* **Entries shown**:
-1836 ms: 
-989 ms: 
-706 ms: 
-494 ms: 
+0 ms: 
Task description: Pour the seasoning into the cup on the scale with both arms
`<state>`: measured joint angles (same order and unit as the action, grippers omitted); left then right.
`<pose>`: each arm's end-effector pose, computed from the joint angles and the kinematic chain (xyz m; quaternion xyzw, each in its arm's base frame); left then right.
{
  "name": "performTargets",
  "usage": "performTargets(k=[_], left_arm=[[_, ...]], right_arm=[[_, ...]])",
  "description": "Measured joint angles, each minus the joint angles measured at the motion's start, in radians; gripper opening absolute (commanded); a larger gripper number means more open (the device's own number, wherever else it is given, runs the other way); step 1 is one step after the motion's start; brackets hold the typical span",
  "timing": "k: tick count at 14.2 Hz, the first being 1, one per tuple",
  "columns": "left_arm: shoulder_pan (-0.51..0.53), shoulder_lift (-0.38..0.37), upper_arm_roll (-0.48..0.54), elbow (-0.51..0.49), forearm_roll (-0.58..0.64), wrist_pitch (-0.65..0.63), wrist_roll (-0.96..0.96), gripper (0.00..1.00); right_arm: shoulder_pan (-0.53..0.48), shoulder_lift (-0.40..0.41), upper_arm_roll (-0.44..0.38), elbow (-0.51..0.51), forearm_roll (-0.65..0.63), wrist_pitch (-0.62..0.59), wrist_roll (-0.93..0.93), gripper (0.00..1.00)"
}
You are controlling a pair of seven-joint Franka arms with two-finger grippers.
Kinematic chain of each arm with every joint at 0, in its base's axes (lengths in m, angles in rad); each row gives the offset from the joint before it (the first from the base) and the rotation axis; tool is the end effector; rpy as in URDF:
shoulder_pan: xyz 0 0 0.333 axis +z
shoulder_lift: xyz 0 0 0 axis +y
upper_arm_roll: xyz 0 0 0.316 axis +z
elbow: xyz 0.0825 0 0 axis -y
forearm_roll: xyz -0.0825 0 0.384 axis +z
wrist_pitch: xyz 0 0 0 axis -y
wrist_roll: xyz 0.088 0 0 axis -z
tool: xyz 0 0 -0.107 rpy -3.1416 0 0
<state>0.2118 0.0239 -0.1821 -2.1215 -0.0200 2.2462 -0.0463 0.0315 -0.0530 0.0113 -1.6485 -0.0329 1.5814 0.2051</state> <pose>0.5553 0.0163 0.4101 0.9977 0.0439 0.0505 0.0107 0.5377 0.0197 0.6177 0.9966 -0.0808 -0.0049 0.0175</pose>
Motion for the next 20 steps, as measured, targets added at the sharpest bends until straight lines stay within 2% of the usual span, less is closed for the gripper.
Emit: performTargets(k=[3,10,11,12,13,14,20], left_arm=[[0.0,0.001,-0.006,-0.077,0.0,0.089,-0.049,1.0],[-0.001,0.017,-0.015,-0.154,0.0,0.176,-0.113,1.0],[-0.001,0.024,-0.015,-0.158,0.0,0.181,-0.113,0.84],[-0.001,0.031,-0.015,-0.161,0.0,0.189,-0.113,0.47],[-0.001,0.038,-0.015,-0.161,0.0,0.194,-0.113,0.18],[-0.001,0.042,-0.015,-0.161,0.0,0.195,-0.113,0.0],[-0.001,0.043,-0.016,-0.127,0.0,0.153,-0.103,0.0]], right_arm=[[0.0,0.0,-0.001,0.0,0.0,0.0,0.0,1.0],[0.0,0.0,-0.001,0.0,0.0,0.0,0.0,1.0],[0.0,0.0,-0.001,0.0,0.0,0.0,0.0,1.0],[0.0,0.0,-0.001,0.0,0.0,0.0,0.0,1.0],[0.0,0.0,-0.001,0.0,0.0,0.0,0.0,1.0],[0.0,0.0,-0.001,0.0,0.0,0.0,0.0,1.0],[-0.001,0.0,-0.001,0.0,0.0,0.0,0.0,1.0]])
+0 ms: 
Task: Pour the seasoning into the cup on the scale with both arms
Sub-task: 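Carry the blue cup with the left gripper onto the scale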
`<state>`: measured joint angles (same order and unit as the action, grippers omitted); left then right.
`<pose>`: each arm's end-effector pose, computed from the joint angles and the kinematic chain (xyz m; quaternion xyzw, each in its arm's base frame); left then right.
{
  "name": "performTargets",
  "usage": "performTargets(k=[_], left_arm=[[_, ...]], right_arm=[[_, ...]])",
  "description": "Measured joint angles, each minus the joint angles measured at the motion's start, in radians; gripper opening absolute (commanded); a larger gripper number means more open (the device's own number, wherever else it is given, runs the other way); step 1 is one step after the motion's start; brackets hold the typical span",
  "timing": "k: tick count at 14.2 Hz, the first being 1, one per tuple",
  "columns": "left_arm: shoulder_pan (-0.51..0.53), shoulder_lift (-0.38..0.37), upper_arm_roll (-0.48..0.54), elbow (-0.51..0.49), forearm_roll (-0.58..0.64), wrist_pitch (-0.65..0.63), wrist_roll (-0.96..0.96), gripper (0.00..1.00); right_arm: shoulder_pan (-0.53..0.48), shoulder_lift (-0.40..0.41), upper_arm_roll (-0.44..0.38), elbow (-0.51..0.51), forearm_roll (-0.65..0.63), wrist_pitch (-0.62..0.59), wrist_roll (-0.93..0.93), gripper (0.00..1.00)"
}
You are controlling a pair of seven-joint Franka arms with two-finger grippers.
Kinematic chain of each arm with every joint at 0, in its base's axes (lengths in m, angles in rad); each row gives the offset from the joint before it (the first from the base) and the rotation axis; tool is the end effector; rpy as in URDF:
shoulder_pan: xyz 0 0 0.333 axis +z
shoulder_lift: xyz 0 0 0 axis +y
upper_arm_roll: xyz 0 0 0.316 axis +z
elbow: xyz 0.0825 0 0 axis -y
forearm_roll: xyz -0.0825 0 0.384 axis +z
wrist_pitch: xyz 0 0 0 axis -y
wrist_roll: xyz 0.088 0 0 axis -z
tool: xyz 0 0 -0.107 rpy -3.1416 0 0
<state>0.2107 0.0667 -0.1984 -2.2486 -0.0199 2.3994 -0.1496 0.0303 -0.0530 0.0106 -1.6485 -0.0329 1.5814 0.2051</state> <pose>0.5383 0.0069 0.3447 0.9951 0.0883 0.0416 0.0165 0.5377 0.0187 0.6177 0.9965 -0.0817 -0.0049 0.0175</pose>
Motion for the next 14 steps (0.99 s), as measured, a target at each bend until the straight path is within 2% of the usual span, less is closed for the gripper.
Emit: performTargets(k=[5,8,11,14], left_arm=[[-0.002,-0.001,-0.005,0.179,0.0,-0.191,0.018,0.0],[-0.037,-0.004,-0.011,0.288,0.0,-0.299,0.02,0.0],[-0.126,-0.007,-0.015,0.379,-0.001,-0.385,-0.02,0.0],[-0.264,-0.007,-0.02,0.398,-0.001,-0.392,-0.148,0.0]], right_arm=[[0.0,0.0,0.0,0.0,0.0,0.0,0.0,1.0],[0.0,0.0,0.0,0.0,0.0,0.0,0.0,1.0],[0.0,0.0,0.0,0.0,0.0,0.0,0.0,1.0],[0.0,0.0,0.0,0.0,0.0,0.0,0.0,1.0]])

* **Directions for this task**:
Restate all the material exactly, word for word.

* **Answer for this exercise**:
-1836 ms: 
-989 ms: 
-706 ms: 
-494 ms: 
+0 ms: 
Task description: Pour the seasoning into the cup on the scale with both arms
`<state>`: measured joint angles (same order and unit as the action, grippers omitted); left then right.
`<pose>`: each arm's end-effector pose, computed from the joint angles and the kinematic chain (xyz m; quaternion xyzw, each in its arm's base frame); left then right.
{
  "name": "performTargets",
  "usage": "performTargets(k=[_], left_arm=[[_, ...]], right_arm=[[_, ...]])",
  "description": "Measured joint angles, each minus the joint angles measured at the motion's start, in radians; gripper opening absolute (commanded); a larger gripper number means more open (the device's own number, wherever else it is given, runs the other way); step 1 is one step after the motion's start; brackets hold the typical span",
  "timing": "k: tick count at 14.2 Hz, the first being 1, one per tuple",
  "columns": "left_arm: shoulder_pan (-0.51..0.53), shoulder_lift (-0.38..0.37), upper_arm_roll (-0.48..0.54), elbow (-0.51..0.49), forearm_roll (-0.58..0.64), wrist_pitch (-0.65..0.63), wrist_roll (-0.96..0.96), gripper (0.00..1.00); right_arm: shoulder_pan (-0.53..0.48), shoulder_lift (-0.40..0.41), upper_arm_roll (-0.44..0.38), elbow (-0.51..0.51), forearm_roll (-0.65..0.63), wrist_pitch (-0.62..0.59), wrist_roll (-0.93..0.93), gripper (0.00..1.00)"
}
You are controlling a pair of seven-joint Franka arms with two-finger grippers.
Kinematic chain of each arm with every joint at 0, in its base's axes (lengths in m, angles in rad); each row gives the offset from the joint before it (the first from the base) and the rotation axis; tool is the end effector; rpy as in URDF:
shoulder_pan: xyz 0 0 0.333 axis +z
shoulder_lift: xyz 0 0 0 axis +y
upper_arm_roll: xyz 0 0 0.316 axis +z
elbow: xyz 0.0825 0 0 axis -y
forearm_roll: xyz -0.0825 0 0.384 axis +z
wrist_pitch: xyz 0 0 0 axis -y
wrist_roll: xyz 0.088 0 0 axis -z
tool: xyz 0 0 -0.107 rpy -3.1416 0 0
<state>0.2118 0.0239 -0.1821 -2.1215 -0.0200 2.2462 -0.0463 0.0315 -0.0530 0.0113 -1.6485 -0.0329 1.5814 0.2051</state> <pose>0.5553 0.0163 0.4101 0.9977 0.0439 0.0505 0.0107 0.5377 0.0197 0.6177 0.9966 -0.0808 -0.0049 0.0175</pose>
Motion for the next 20 steps, as measured, targets added at the sharpest bends until straight lines stay within 2% of the usual span, less is closed for the gripper.
Emit: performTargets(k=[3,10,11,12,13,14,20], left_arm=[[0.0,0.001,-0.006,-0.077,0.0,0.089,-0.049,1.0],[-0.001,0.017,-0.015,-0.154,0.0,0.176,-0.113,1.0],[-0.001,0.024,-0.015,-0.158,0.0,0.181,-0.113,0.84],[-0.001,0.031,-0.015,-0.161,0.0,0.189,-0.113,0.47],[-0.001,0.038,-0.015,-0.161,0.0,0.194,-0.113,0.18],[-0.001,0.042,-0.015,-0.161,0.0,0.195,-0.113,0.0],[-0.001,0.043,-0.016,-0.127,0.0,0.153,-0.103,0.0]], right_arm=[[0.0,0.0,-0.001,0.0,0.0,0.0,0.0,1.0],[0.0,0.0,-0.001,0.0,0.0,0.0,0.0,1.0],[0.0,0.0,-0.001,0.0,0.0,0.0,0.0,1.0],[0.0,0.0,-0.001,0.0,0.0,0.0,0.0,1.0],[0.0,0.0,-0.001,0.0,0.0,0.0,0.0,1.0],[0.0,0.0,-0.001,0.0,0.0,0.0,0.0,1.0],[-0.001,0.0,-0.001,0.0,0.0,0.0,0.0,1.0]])
+0 ms: 
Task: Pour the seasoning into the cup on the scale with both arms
Sub-task: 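Carry the blue cup with the left gripper onto the scale
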`<state>`: measured joint angles (same order and unit as the action, grippers omitted); left then right.
`<pose>`: each arm's end-effector pose, computed from the joint angles and the kinematic chain (xyz m; quaternion xyzw, each in its arm's base frame); left then right.
{
  "name": "performTargets",
  "usage": "performTargets(k=[_], left_arm=[[_, ...]], right_arm=[[_, ...]])",
  "description": "Measured joint angles, each minus the joint angles measured at the motion's start, in radians; gripper opening absolute (commanded); a larger gripper number means more open (the device's own number, wherever else it is given, runs the other way); step 1 is one step after the motion's start; brackets hold the typical span",
  "timing": "k: tick count at 14.2 Hz, the first being 1, one per tuple",
  "columns": "left_arm: shoulder_pan (-0.51..0.53), shoulder_lift (-0.38..0.37), upper_arm_roll (-0.48..0.54), elbow (-0.51..0.49), forearm_roll (-0.58..0.64), wrist_pitch (-0.65..0.63), wrist_roll (-0.96..0.96), gripper (0.00..1.00); right_arm: shoulder_pan (-0.53..0.48), shoulder_lift (-0.40..0.41), upper_arm_roll (-0.44..0.38), elbow (-0.51..0.51), forearm_roll (-0.65..0.63), wrist_pitch (-0.62..0.59), wrist_roll (-0.93..0.93), gripper (0.00..1.00)"
}
You are controlling a pair of seven-joint Franka arms with two-finger grippers.
Kinematic chain of each arm with every joint at 0, in its base's axes (lengths in m, angles in rad); each row gives the offset from the joint before it (the first from the base) and the rotation axis; tool is the end effector; rpy as in URDF:
shoulder_pan: xyz 0 0 0.333 axis +z
shoulder_lift: xyz 0 0 0 axis +y
upper_arm_roll: xyz 0 0 0.316 axis +z
elbow: xyz 0.0825 0 0 axis -y
forearm_roll: xyz -0.0825 0 0.384 axis +z
wrist_pitch: xyz 0 0 0 axis -y
wrist_roll: xyz 0.088 0 0 axis -z
tool: xyz 0 0 -0.107 rpy -3.1416 0 0
<state>0.2107 0.0667 -0.1984 -2.2486 -0.0199 2.3994 -0.1496 0.0303 -0.0530 0.0106 -1.6485 -0.0329 1.5814 0.2051</state> <pose>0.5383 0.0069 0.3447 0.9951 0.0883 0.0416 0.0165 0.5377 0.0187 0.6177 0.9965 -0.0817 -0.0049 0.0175</pose>
Motion for the next 14 steps (0.99 s), as measured, a target at each bend until the straight path is within 2% of the usual span, less is closed for the gripper.
Emit: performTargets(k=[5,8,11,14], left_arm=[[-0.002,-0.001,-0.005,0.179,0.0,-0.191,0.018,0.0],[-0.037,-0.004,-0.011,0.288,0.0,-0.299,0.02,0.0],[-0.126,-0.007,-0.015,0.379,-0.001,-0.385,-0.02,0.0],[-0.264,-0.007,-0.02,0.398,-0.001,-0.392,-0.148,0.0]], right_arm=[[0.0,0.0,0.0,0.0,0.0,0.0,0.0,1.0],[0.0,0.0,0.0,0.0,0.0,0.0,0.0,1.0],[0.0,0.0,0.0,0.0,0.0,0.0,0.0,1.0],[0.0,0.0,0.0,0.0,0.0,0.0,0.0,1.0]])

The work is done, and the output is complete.